Limitations of our study are its retrospective design and the low volume in numbers of patients. Since infected nonunion is a relative rare diagnosed sequela, not more than 42 patients were involved according to our inclusion criteria within a long observation period. The low number in cases with a small group of polymicrobial infections prevents statistically significant conclusion of the results. Inclusion of infected long bone nonunions of the lower and upper extremities leads to further heterogenity of the study group. Although different microbiological patterns in musculoskeletal infections of the upper and lower extremities are well known [
25], the authors considered reporting those cases useful due to lack of reported microbial findings in infected nounions of the upper extremities. The retrospective design of the study accounts for a high rate of unknown previous antibiotic treatment. Patients suffering from infected nonunion usually undergo long-term suppressive antibiotic therapy.
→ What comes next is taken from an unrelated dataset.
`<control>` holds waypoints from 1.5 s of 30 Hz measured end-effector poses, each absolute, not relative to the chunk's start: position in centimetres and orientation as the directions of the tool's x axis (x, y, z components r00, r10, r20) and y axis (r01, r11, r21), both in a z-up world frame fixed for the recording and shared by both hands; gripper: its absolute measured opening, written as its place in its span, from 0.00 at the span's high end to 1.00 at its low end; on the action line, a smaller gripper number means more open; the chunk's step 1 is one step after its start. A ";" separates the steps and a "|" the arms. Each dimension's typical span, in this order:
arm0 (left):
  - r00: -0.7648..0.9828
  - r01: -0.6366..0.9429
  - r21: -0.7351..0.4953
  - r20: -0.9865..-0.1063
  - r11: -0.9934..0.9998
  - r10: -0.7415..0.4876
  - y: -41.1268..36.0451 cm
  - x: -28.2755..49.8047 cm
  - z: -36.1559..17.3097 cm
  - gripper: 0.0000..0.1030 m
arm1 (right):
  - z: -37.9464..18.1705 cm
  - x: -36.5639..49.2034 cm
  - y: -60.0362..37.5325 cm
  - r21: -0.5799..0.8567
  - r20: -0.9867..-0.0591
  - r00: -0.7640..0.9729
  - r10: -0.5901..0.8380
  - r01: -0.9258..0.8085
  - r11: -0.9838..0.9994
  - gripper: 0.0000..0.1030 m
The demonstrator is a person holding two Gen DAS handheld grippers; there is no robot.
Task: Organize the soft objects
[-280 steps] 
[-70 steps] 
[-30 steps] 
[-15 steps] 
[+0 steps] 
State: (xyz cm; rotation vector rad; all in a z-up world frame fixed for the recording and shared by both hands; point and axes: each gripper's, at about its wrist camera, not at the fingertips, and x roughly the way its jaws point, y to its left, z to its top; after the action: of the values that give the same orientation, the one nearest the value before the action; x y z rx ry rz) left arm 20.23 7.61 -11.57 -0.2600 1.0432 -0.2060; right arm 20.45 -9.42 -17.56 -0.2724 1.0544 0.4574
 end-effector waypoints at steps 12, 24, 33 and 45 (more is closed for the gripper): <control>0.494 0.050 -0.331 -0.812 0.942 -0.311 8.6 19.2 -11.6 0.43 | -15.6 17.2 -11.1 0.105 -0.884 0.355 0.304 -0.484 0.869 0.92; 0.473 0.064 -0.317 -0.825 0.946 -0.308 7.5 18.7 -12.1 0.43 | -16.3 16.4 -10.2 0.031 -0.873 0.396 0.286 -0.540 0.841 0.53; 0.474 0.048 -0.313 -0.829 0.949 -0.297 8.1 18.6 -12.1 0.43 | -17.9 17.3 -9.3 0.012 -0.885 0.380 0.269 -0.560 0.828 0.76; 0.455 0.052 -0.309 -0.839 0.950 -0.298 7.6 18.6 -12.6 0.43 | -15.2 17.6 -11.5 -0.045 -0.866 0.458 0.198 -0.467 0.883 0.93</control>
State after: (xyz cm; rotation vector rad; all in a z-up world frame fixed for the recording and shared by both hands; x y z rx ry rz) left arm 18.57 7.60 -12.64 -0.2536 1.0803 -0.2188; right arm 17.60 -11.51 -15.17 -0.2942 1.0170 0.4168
This previous treatment may alter the diagnostic yield significantly as well as microbiological patterns detected by different diagnostic methods. Retrospectively reviewing medical records over a ten-year period did not allow to discriminate between diagnostic yield of different diagnostic methods. This can be regarded as a major drawback of our study, although standardization of tissue sampling and diagnostic work-up was established for the included patients. The fact, that instead of five relevant tissue samples, at least three relevant tissue samples were sent to microbiological diagnostics is a further downside. The recent understanding, that five relevant tissue samples increase microbial sensitivity in PJI and FRI, was not known for the observation period and thus retrospective analysis not possible [
26] . The same applies to the laboratory culture work-up. Recent findings of higher sensitivity when culturing tissue samples in liquid media was not established as microbiological culture standard in our laboratory over the whole study period. Nevertheless, the standard diagnostics in our study should be similar to most of the microbiological diagnostic set-ups performed worldwide which prompted us to report the present data. The additional use of sonication did only result in three additional evidenced pathogens in cases otherwise being treated as culture negative infected nonunion. These limited case numbers did not allow any conclusions for diagnostic relevance of sonication which needs to be clarified in future studies. In addition, an exact classification of soft tissue damage according to Gustilo-Anderson in open fractures was not possible reviewing patient records. Lastly, the question if adaption of antibiotic treatment to germ-changes evidenced after follow-up revision surgeries is appropriate for treatment cannot be answered by this descriptive analysis.